内定者が「内定通知書を紛失してしまった」「引越し手続きで必要になった」などの理由で、再発行を依頼してくることがあります。企業としては、誠実に対応すべきです。

再発行時の対応手順

  1. 依頼を受けたら快く応じる: まずは「承知いたしました。再発行して郵送(またはメールで送付)いたします。」と伝え、内定者を安心させましょう。
  2. 「(再発行)」と明記する: トラブルを避けるため、再発行する書類の件名や文書の欄外に「(再発行)」と明記するのが丁寧です。これにより、最初に発行したものと区別ができます。
  3. 発行日の取り扱い: 発行日は、最初に発行した日付のままにするのが一般的です。契約の申込みがあった日が変わるわけではないためです。ただし、社内のルールで再発行日の日付を記載すると決めている場合は、それに従います。
  4. 迅速な送付: 内定者が何らかの手続きで必要としているケースが多いため、可能な限り迅速に準備し、送付しましょう。

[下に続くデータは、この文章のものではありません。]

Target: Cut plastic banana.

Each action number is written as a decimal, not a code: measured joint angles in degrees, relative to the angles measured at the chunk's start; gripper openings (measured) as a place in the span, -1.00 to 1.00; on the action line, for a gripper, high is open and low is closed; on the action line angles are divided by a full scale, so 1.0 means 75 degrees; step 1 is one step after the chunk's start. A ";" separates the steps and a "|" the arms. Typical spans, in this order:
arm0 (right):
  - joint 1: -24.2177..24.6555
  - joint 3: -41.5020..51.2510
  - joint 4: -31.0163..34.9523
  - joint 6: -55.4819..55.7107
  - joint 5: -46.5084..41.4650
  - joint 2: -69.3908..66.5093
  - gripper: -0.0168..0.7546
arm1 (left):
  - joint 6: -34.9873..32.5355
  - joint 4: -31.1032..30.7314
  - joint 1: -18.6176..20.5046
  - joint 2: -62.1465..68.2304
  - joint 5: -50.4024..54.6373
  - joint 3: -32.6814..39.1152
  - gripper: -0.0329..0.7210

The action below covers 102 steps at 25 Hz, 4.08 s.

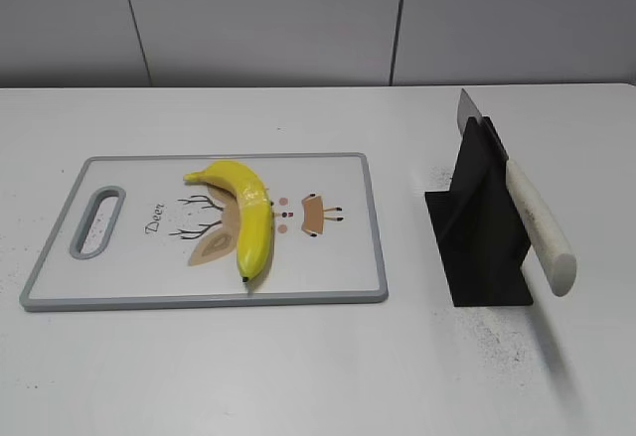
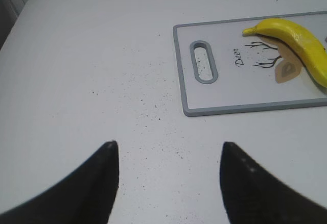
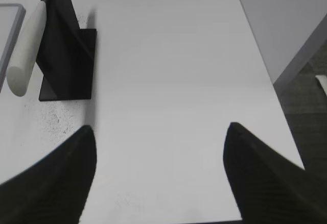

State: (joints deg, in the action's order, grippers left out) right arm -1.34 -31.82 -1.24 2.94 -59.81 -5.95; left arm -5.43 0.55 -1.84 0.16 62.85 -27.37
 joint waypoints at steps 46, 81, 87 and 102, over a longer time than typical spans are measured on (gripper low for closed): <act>-0.3018 -0.4201 0.0653 0.1857 0.0133 -1.1720 0.32 | 0.0000 0.0000 0.0000 0.0000 0.0000 0.0000 0.53; -0.3018 -0.5192 0.0676 0.2892 -0.0506 -0.9638 -0.54 | 0.0000 0.0000 0.0000 0.0000 0.0000 0.0000 0.51; -0.3018 -0.5878 0.0619 0.2332 -0.0976 -0.9590 -0.54 | 0.0000 0.0157 0.0000 0.0048 -0.0099 -0.0022 0.50; -0.3018 -0.7607 0.0664 -0.2553 -0.1369 -1.1106 -0.54 | -0.2013 0.1035 0.0000 0.5074 -0.2176 -0.2208 0.48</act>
State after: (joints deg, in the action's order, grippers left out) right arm -23.98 -88.87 3.74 -16.20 -70.07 -89.25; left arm -20.53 8.32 -1.84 38.21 46.53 -43.93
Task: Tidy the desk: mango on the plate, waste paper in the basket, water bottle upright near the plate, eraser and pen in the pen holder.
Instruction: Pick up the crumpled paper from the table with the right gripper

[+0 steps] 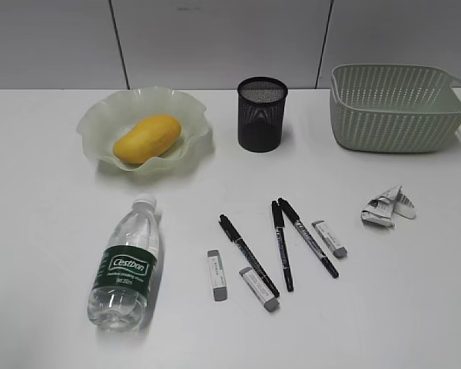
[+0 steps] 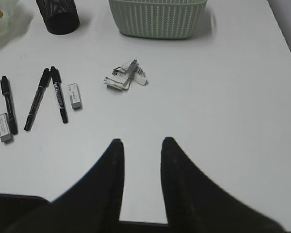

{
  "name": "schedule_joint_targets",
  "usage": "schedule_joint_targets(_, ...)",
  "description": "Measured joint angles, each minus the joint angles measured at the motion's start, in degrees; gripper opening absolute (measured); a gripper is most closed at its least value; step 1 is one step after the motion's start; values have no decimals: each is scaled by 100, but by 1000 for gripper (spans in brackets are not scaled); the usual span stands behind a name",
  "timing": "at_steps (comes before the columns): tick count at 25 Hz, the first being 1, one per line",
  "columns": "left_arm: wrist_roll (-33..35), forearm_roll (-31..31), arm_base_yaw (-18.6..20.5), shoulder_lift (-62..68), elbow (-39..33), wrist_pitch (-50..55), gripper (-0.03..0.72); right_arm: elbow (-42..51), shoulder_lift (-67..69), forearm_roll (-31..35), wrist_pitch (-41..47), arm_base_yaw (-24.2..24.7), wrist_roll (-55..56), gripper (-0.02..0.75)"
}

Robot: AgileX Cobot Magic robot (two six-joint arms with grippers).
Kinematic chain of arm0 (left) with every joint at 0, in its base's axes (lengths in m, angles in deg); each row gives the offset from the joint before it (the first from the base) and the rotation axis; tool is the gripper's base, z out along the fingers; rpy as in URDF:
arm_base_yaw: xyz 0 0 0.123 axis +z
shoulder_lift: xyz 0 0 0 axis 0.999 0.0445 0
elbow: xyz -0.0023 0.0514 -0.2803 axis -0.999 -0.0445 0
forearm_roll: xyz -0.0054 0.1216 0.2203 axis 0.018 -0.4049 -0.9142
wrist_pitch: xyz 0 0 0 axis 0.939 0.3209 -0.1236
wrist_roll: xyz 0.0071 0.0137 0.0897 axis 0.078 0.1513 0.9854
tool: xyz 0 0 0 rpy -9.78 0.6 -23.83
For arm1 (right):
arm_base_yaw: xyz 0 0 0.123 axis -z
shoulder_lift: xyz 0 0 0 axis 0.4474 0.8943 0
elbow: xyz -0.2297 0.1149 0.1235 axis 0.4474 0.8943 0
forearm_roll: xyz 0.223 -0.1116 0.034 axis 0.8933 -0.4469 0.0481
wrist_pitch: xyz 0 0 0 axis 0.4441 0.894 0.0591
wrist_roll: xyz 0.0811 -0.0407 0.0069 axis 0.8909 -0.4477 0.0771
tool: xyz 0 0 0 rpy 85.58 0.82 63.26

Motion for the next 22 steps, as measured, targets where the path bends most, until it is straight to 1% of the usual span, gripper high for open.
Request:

内定通知書のデータは、いつでも再発行できるように、社内で適切に保管しておくことが重要です。このような丁寧な対応が、入社前の信頼関係をさらに深めることにつながります。

まとめ

内定通知書は、採用活動のゴールであると同時に、企業と新しい仲間との関係が始まるスタート地点に立つ、非常に重要な文書です。この記事で解説してきた通り、その役割は単なる事務的な通知に留まりません。

内定通知書は、企業からの「期待」と「歓迎」を伝えるコミュニケーションツールです。心のこもった丁寧な文書は、内定者の心を掴み、入社への意欲を高めます。テンプレートを活用しつつも、自社の言葉で歓迎のメッセージを添える一工夫が、内定辞退を防ぎ、優秀な人材を確保する上で大きな力となります。

また、内定通知書は法的な効力を持つ「契約の申込み」です。応募者がこれに承諾した時点で「始期付解約権留保付労働契約」が成立し、その後の一方的な内定取り消しは「解雇」に相当するという重い意味を持ちます。この法的リスクを正しく理解し、客観的で合理的な理由なく内定を取り消すことがないよう、慎重な運用が求められます。

成功する採用活動のためには、以下のポイントを常に意識することが不可欠です。

  • 正確性の徹底: 宛名や日付、記載内容に誤りがないよう、細心の注意とダブルチェックを怠らない。
  • 網羅的な情報提供: 9つの必須項目を漏れなく記載し、労働条件通知書や内定承諾書といった必要書類を必ず同封する。
  • 適切なタイミングと方法: 最終面接後1週間〜10日以内を目安に、郵送やメールなど、状況に応じた最適な方法で迅速かつ丁寧に通知する。
  • 法的理解とコンプライアンス遵守: 内定の法的効力を正しく理解し、誠実な対応を貫く。

内定通知書一枚のクオリティが、企業のブランドイメージを左右し、入社後の従業員エンゲージメントにも影響を与えます。本記事でご紹介した知識とノウハウが、貴社の採用活動を成功に導き、未来の従業員との素晴らしい関係を築くための一助となれば幸いです。